Ante este problema, que cada vez era más grave, desde el ayuntamiento de La Iglesuela del Cid decidieron solicitar ayuda a la Diputación Provincial de Teruel, que les comenzó a proveer de agua potable. «Gracias a ese suministro hemos ido recuperando agua y hemos ido tirando», sostiene el alcalde Safont. Sin embargo, el problema reapareció con la llegada del verano, que hizo que el pueblo se llenase de visitantes y turistas y su población aumentase de forma considerable. «Tenemos suministro de agua de un manantial de 400 metros cúbicos aproximadamente. Ahora, en agosto, tiene 30 o 40 metros cúbicos», informa.

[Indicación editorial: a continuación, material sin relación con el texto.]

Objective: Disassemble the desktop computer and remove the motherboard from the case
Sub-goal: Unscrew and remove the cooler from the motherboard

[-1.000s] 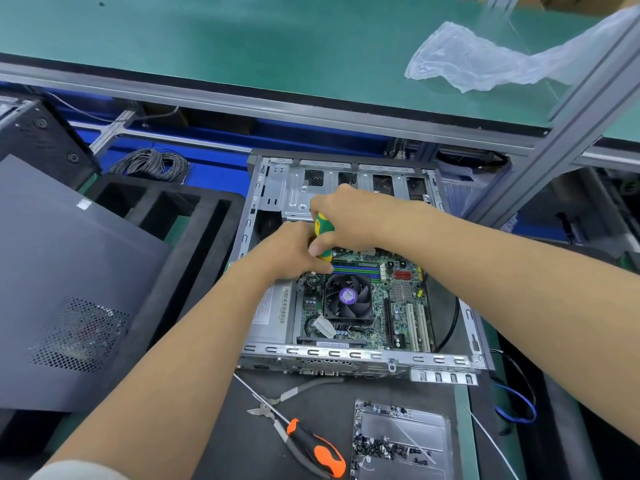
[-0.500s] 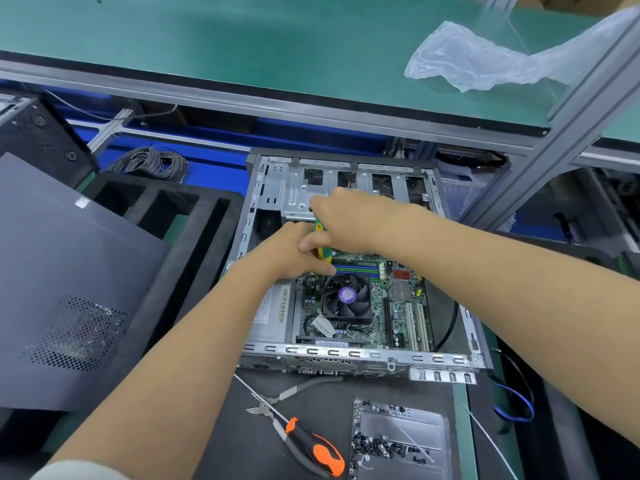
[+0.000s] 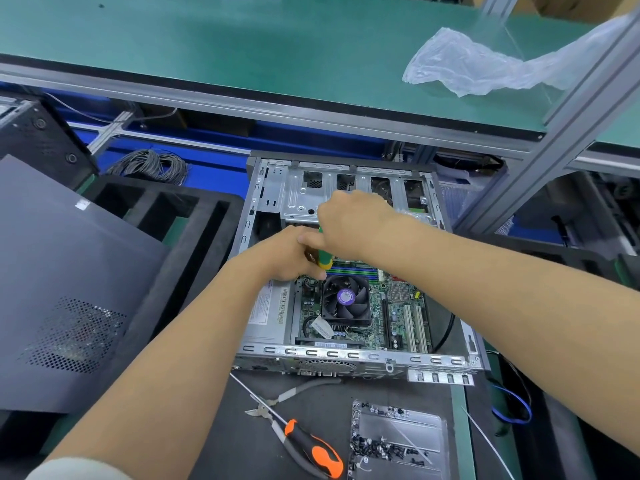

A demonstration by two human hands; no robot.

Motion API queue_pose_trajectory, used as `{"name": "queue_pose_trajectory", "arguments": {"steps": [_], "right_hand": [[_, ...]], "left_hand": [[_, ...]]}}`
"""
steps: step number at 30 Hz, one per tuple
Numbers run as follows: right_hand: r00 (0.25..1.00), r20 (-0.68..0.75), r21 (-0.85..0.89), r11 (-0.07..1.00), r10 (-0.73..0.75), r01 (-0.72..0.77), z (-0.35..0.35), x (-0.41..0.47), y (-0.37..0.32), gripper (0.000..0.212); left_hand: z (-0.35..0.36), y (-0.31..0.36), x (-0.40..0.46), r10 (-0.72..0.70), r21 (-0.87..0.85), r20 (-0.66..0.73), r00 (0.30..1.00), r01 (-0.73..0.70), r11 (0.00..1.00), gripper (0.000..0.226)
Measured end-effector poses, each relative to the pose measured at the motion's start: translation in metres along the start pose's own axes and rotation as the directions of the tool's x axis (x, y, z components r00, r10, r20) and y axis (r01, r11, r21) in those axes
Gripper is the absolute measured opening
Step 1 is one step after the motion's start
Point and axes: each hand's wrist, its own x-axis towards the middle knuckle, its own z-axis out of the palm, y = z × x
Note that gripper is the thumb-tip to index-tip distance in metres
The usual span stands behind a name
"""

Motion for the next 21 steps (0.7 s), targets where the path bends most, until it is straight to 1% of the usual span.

El sector que más se ha visto afectado por la sequía ha sido el ganadero. «Tenemos una balsa de 40 millones de litros aproximadamente que suministra el agua a todos los ganaderos y que ahora está al 0%», revela Safont. Tampoco han conseguido llenar su otra balsa, que tiene una capacidad de 2 millones de litros.

La gravedad de la situación ha llevado a que el alcalde de La Iglesuela del Cid esté, como él mismo expresa, «muy preocupado». «El sábado pasado, 3 de agosto, eran las fiestas del pueblo y tuve que cortar el agua a las 17.00 horas», recuerda. Y es que, aunque desde el ayuntamiento trabajan por mejorar la situación, y a pesar de los litros de agua recibidos por la DPT, la sequía no ha dejado de preocupar a los vecinos. «Ahora hay que intentar mentalizar a la gente de que el agua es un bien escaso que no se compra con dinero, y mentalizarnos nosotros de que tenemos que hacer acopios para estar más preparados el año que viene», comenta el alcalde.

Otra de las localidades afectadas por la sequía ha sido Cantavieja. El 29 de julio, el alcalde, Ricardo Altabás, publicó el artículo de opinión "Nos morimos de sed" para denunciar la escasez. La falta de las precipitaciones les ha dejado sin agua y, según explica Altabás a este diario, en este momento sobreviven gracias al aprovisionamiento de la DPT. «La diputación provincial y los bomberos nos están abasteciendo, y entre eso y lo poco que tenemos nosotros, intentamos tirar», cuenta. Según informa, el consumo diario del pueblo está «cerca de 350.000 litros».

Altabás sostiene que esta crisis «dramática» ha generado una gran preocupación en los vecinos de su pueblo. «Es una situación desconocida e insólita para Cantavieja», relata Altabás.

Al igual que en otras localidades vecinas, la sequía también ha causado estragos en el sector primario, fundamental para Teruel. «No tenemos agua suficiente para los humanos ni tampoco para los animales», afirma Altabás . Por el momento, solo pueden «esperar a que llueva», expresa.

La comarca El Campo de Daroca, también afectada

Asimismo, la escasez se ha notado en algunos pueblos de la comarca de Campo de Daroca, como Mainar, Romanos y Badules. Aunque por el momento no se ha tenido que suministrar agua a la capital de la comarca, esta se ha solidarizado con las localidades vecinas. Según relata Miguel García, su alcalde, desde Daroca llevan «entre 50 y 60 metros cúbicos de agua al día» a las tres localidades mencionadas, y agrega que sus bombas funcionan «durante 17 horas al día». Además, con su servicio también abastecen a las «fábricas relacionadas con el sector agroalimentario», cuenta García.

Sin embargo, la situación les ha sobrepasado, y cada vez les resulta más complejo ayudar a sus vecinos. «Tenemos tres bombas de agua. La semana pasada se nos rompió una, y no nos la van a poder arreglar hasta septiembre. La otra bomba da para un bidé, así que estamos cogiendo agua de un único pozo», explica García preocupado. Por eso, solicita el apoyo del Gobierno de Aragón y de las diputaciones. «Pedimos que nos ayuden con nuestras infraestructuras para poder abastecer a vecinos y veraneantes. Tenemos que hacer un montón de obras, como construir depósitos o mejorar la captación». García sostiene que en Daroca «están muy apurados» y que la renovación de sus infraestructuras ascendería a «más de 700.000 euros».